The setting above starts the exhaustive hyper-parameter tuning as part of the process-flow in OSSL_mlmodel.py. The parameter fraction defines the cross-validation fraction, the number in n_best_report is the number of the highest ranking tunings that are reported and saved with the results. The tuning is repeated independently for each combination of regressor and target feature.

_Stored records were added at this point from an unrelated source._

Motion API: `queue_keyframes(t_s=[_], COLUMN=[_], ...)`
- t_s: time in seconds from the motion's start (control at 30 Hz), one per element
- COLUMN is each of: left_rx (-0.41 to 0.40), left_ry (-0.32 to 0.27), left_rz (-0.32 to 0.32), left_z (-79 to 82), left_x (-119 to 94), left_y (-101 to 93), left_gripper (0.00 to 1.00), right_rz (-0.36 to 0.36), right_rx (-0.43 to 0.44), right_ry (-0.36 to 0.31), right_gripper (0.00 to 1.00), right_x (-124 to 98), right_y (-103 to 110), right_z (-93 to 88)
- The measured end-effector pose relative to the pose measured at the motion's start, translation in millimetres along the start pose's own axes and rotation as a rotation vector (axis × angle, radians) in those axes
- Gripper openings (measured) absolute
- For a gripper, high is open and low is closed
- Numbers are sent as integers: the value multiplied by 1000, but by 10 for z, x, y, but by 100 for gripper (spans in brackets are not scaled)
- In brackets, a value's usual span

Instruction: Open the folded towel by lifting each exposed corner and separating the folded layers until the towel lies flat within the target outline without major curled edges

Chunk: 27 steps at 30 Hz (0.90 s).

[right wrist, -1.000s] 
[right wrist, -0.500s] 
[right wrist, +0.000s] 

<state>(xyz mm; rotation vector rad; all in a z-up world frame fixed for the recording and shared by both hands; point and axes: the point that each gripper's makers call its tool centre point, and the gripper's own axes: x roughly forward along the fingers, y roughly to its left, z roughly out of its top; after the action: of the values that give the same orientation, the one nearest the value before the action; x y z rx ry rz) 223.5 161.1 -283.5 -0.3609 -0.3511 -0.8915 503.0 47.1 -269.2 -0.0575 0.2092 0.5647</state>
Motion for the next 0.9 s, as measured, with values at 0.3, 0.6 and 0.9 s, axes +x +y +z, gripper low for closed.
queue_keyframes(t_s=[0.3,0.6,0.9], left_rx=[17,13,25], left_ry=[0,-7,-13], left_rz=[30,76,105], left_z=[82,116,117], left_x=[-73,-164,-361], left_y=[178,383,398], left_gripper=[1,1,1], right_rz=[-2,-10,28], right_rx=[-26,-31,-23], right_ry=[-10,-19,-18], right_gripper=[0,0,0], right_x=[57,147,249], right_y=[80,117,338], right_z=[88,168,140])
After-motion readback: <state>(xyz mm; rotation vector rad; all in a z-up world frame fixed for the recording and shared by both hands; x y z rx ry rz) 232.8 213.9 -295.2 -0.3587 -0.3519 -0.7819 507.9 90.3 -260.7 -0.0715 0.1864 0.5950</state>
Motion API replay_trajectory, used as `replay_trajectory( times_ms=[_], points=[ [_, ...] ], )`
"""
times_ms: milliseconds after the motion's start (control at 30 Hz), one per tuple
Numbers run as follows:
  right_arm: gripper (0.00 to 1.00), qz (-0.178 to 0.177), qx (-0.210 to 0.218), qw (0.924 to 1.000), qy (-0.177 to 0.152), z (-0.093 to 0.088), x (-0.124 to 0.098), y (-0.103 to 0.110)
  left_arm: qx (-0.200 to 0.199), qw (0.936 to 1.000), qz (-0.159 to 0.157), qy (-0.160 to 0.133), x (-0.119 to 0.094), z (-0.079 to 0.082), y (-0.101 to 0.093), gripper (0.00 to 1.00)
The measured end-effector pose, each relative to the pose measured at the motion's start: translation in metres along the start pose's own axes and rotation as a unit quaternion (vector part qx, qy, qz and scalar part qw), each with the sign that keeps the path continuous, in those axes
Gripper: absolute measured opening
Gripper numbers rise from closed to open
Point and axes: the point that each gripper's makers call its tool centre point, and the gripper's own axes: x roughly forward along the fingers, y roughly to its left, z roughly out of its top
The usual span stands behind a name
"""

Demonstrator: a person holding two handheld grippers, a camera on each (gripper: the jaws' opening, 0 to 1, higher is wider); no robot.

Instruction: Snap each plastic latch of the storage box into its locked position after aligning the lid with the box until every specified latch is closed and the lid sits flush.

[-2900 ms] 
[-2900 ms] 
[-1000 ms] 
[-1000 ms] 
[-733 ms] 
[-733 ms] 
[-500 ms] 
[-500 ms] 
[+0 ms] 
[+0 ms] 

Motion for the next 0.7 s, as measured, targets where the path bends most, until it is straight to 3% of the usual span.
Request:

The parameterisation of the exhaustive tuning must be set in a separate json file, linked under the “input” tag of the json command file:

"input": {
    ...
    ...
    "hyperParameterRandomTuning": "/path/to/hyper-param-random-tuning.json",
    "hyperParameterExhaustiveTuning": "/path/to/hyper-param-exhaustive-tuning.json"
  }

The json command file defining the exhaustive (grid-search) tuning (hyper-param-exhaustive-tuning.json) can be located anywhere on your machine and can be used across different projects. The default exhaustive tuning search command file looks like this:

{
  "ExhaustiveTuning": {
    "OLS": {
      "apply": false,
      "tuningparams": {
        "fit_intercept": [
          true,
          false
        ]
      }
    },
    "TheilSen": {
      "apply": false,
      "tuningparams": {
        "fit_intercept": [
          true,
          false
        ],
        "tol": [
          0.00001,
          0.0001
        ],
        "random_state": [
          30,
          42
        ]
      }
    },
    "Huber": {
      "apply": false,
      "tuningparams": {
        "epsilon": [
          1.25,
          1.35,
          1.45
        ],
        "alpha": [
          0.00001,
          0.0001
        ],
        "tol": [
          0.00001,
          0.0001
        ],
        "fit_intercept": [
          true,
          false
        ]
      }
    },
    "KnnRegr": {
      "apply": false,
      "tuningparams": {
        "n_neighbors": [
          4,
          5,
          6,
          7
        ],
        "weights": [
          "uniform",
          "distance"
        ],
        "algorithm": [
          "ball_tree",
          "kd_tree",
          "brute"
        ],
        "leaf_size": [
          15,
          20,
          30
        ],
        "p": [
          1,
          2
        ]
      }
    },
    "DecTreeRegr": {
      "apply": false,
      "tuningparams": {
        "splitter": [
          "best",
          "random"
        ],
        "max_depth": [
          0,
          1,
          2,
          3
        ],
        "min_samples_split": [
          2,
          3,
          4
        ],
        "min_samples_leaf": [
          1,
          2,
          3,
          4
        ]
      }
    },
    "SVR": {
      "apply": false,
      "tuningparams": {
        "kernel": [
          "linear",
          "rbf"
        ],
        "epsilon": [
          0.05,
          0.1,
          0.2
        ],
        "C": [
          1,
          1.5,
          2
        ]
      }
    },
    "RandForRegr": {
      "apply": true,
      "tuningparams": {
        "max_depth": [
          3,
          2,
          1,
          0
        ],
        "n_estimators": [
          20,
          30,
          40
        ],
        "min_samples_split": [
          2,
          4,
          6
        ],
        "min_samples_leaf": [
          1,
          2,
          3,
          4
        ],
        "bootstrap": [
          true,
          false
        ]
      }
    },
    "MLP": {
      "apply": false,
      "tuningparams": {
        "hidden_layer_sizes": [
          [
            80,
            80
          ],
          [
            100,
            100
          ],
          [
            120,
            120
          ]
        ],
        "solver": [
          "adam"
        ],
        "alpha": [
          0.001,
          0.0001
        ],
        "max_iter": [
          200,
          300
        ]
      }
    }
  }
}

For the linear regressors (OLS, TheilSen, Huber) the exhaustive tuning only lists a few hyper-parameters and looping all combinations will be fast. For the more advanced regressors, however, the search space when considering all possible combinations is large. Consequently the tuning will take a long time, especially if you have a large number of covariates. One way to speed up the exhaustive tuning is thus to reduce the number of covariates by applying any of the suggested methods for feature selection (see the post Model OSSL data: 1 process-flow).